“La sigaretta è morta, non ha futuro nel mondo occidentale. Questo non vuole dire che la gente non assumerà nicotina. Se vogliamo metterci di traverso, come fanno tanti miei colleghi, va bene, ma è un discorso antistorico, è una battaglia persa. Tanto vale ridurre il rischio: avremo meno morti.

Questa è la mia posizione. Sono il direttore di uno dei più grossi centri in Italia per smettere di fumare ma quando mi si chiede se sono contrario a svapo o tabacco riscaldato rispondo di no”.



Fabio Lugoboni è direttore presso il Centro di medicina delle dipendenze di Verona, professore di psichiatria e medicina interna dell’Università di Verona, e sulle soluzioni alternative alle sigarette tradizionali è molto chiaro. Convinzioni, le sue, che lo guidano anche nel giudizio sulle novità nella lotta al fumo annunciate nelle scorse settimane dal ministro della Sanità Schillaci.



Tra i nuovi provvedimenti annunciati dal ministro c’è il divieto di fumo anche all’aperto in presenza di donne in gravidanza e minori. Ha un senso in termini di deterrenza del fumo o siamo nella direzione sbagliata?

Sì e no. È giusto che se ci siano delle limitazioni per il fumo da sigaretta, visto che può dare fastidio agli altri, anche lo svapo (la sigaretta elettronica, nda) può essere causa di fastidio, perciò bene o male è corretto che non si possa fumare in generale nei posti dove c’è il divieto. Ed è giusto che uno che svapa abbia le stesse limitazioni di chi usa le sigarette, anche se dà meno fastidio ed è meno irritante.



Ma è giusto penalizzare il fumo da svapo o da tabacco riscaldato al pari delle sigarette?

A mio avviso no.

Ma ora si parla di estensione dei divieti a tutt’e due i tipi di fumo.

Questo può essere condivisibile. Non vedo perché se a uno dà fastidio lo svapo se lo debba sorbire. Un conto però è dar fastidio agli altri e un conto creare un problema a se stessi. Lo svapo e il tabacco riscaldato non vanno penalizzati. Se mi si dice tassiamoli in maniera pari alle sigarette, rendiamo loro la vita dura come alle sigarette, la risposta è no. Nel senso che il Governo dovrebbe favorire la diffusione delle sigarette elettroniche e del tabacco riscaldato, perché poi va a finire che paga meno danni sulla salute.

Bisogna procedere nella direzione della riduzione del rischio?

È esattamente la riduzione del rischio, poi negli anni vedremo se è anche riduzione del danno. Riscaldare il tabacco a 200-300 gradi non è la stessa cosa che riscaldarlo a 800-900. Il danno è molto probabilmente più alto.
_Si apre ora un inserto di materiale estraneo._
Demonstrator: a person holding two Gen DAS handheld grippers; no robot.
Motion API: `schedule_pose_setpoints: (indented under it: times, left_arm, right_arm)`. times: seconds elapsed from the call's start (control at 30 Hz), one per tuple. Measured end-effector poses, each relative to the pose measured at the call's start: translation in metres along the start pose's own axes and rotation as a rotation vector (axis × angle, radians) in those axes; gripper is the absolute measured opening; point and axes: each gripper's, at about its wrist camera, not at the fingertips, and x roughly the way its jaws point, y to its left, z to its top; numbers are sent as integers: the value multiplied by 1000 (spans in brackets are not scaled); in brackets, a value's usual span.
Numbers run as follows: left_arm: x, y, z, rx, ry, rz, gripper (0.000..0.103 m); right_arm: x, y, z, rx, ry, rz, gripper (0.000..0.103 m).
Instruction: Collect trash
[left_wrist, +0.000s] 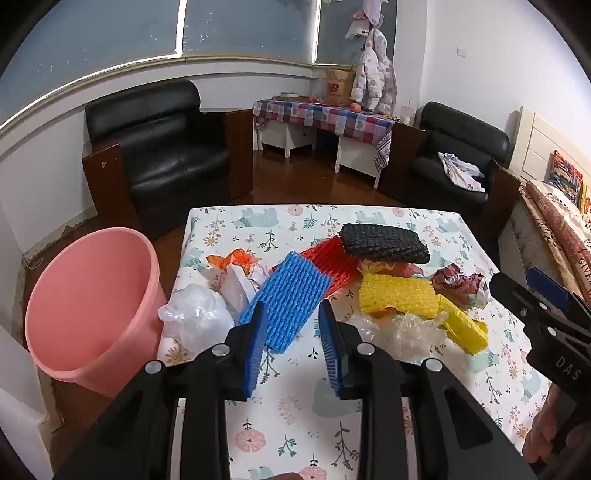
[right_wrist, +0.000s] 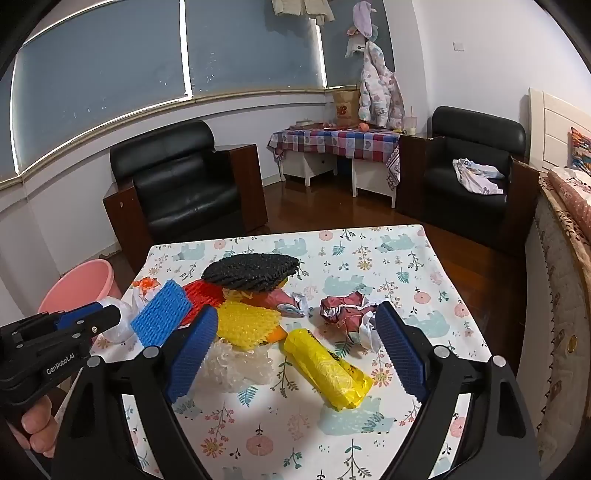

Per il momento riduciamo il  rischio, sicuramente con lo svapo si riduce di molto, con il tabacco riscaldato si riduce anche sensibilmente.

Comunque bisogna verificare gli effetti nel tempo.

L’Organizzazione mondiale della sanità ha sempre detto che il grande nemico è la combustione. Il famoso detto recita: la gente fuma per la nicotina ma si ammala per il catrame. Questo è in sintesi il concetto: niente catrame, eliminiamo le cause oncologiche, perché la nicotina non è oncogena, fa danni di altro tipo ma non questo.

È possibile già oggi smettere o bisogna andare solo su queste soluzioni alternative?

Sigaretta elettronica e tabacco riscaldato non sono sistemi per smettere di fumare, sono sistemi per fumare diversamente. L’unico vantaggio è che le persone in questione con ogni probabilità si ammaleranno meno. Io mi occupo di gente che vuole smettere con la nicotina, però se uno riduce il danno va bene.

Ma perché non basta limitarsi alla lotta contro il fumo tout court, puntando a far smettere la gente?

Ci sono due cose che devono essere chiare: le persone che provano a smettere da sole hanno una grandissima probabilità di fallire. L’80% di chi prova da solo fallisce nella prima settimana. Chi prova da solo a tre mesi ha il 2-3% di possibilità di portare a casa un successo. Se ci si appoggia a un centro antifumo le probabilità vengono ribaltate. Quella di essere astinenti dopo tre mesi è del 70%, proprio il contrario. Il problema è che meno del 10% dei fumatori si avvicinano ai centri antifumo: trattiamo una percentuale molto piccola.

Se il 90% che non cerca di smettere si avvicinasse alle soluzioni alternative il rischio sarebbe ridotto di un bel po’.

Certo, andremmo a ridurre il rischio in una popolazione che non verrebbe da noi. Purtroppo molti miei colleghi continuano a fare la guerra al tabacco riscaldato e alle sigarette elettroniche con l’illusione che si possa smettere tutti. Ma non è così.